Proposal: Inexpensive, practicable typographic improvement for the Yonge line
Through neglect and intentional blighting, the Yonge line’s design consistency – Vitrolite tiles and original TTC typeface – has been destroyed. The line’s typographic consistency could be improved, though not exactly restored, without elaborate difficulty and at reasonable cost.
Use of metal sign plates
While many Yonge-line stations show their names with typography sandblasted into the walls, there is another form in use on the line – metal plates attached to the wall that show the name of the station. You find them at Queen’s Park and St. Patrick (in enamelled steel and falling off the walls) and at one end of Bloor station (in stainless steel).
My proposal is simple: Use new steel panels to cover up the Univers and other mismatched typography of the Yonge line and replace it with the original TTC typeface. That way, at the level of the visible name for each station, the entire line would be consistent.
Stations that need it include:
- King, College, Dundas (using Univers)
- Union (using Univers in a different way; see separate submission concerning a design competition)
- Queen (using an awful scrunched Helvetica)
- Rosedale (using Univers on unique tiles)
- Davisville (using Univers, with unique hanging signs between tracks)
- North York Centre (a difficult case due to the use of two lines of large Helvetica type)
We wouldn’t touch the Spadina line, which was designed as a unit to use Univers.
Downsview uses mixed-case Helvetica and doesn’t match anything in the system. It too should be retrofitted.

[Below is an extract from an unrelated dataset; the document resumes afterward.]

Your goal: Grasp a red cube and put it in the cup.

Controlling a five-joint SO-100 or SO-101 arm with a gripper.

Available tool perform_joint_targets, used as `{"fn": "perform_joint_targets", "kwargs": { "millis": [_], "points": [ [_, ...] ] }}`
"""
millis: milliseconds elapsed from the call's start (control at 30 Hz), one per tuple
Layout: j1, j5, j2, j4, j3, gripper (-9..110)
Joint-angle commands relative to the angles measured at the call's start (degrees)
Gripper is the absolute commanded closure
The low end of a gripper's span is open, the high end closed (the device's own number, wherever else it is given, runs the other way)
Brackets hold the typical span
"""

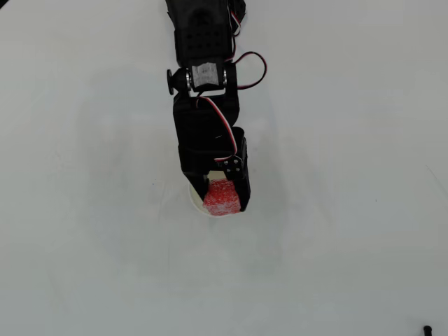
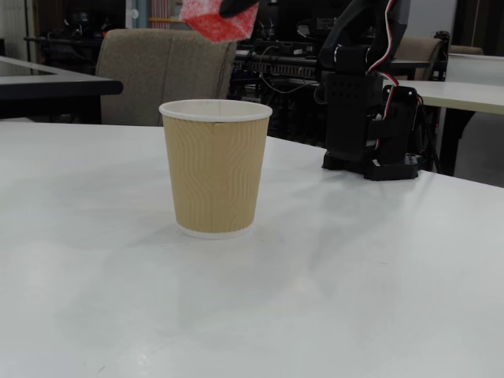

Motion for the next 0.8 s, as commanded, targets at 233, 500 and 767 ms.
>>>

- For stations other than North York Centre and Downsview (with their lengthier names), measure, design, and fabricate enamelled-steel panels matching the dimensions of St. Patrick’s and Queen’s Park’s panels. (The goal, after all is design consistency.)
- Number of panels would match the number of station names already on the walls plus three: We need extras to replace damaged signs in the future.
- Colour is an issue; the St. Patrick/Queen’s Park style, which we are emulating, uses a different shade of the wall colour.
- Develop permanent hidden mounting brackets, which will probably fall into three categories – one for textured tiles (Dundas, King, College, Davisville), one for Rosedale, and one for smooth tiles (Queen, North York Centre).
- Host a public tour of the station upgrades.
In the high hundreds per metal sign. They’d probably have to be manufactured outside Canada. They’ll last at least 40 years.
- No fake Helvetica. No Univers. No font other than the TTC typeface.
- No plastic.
- Enamelled steel, not stainless.
- No tight letterspacing (not “kerning”). Use the correct wide spacing (approximately 0.33em) rather than jamming letters as close together as CorelDraw can manage. (That’s what’s wrong with the Sheppard line, which could also be repaired as part of this project.)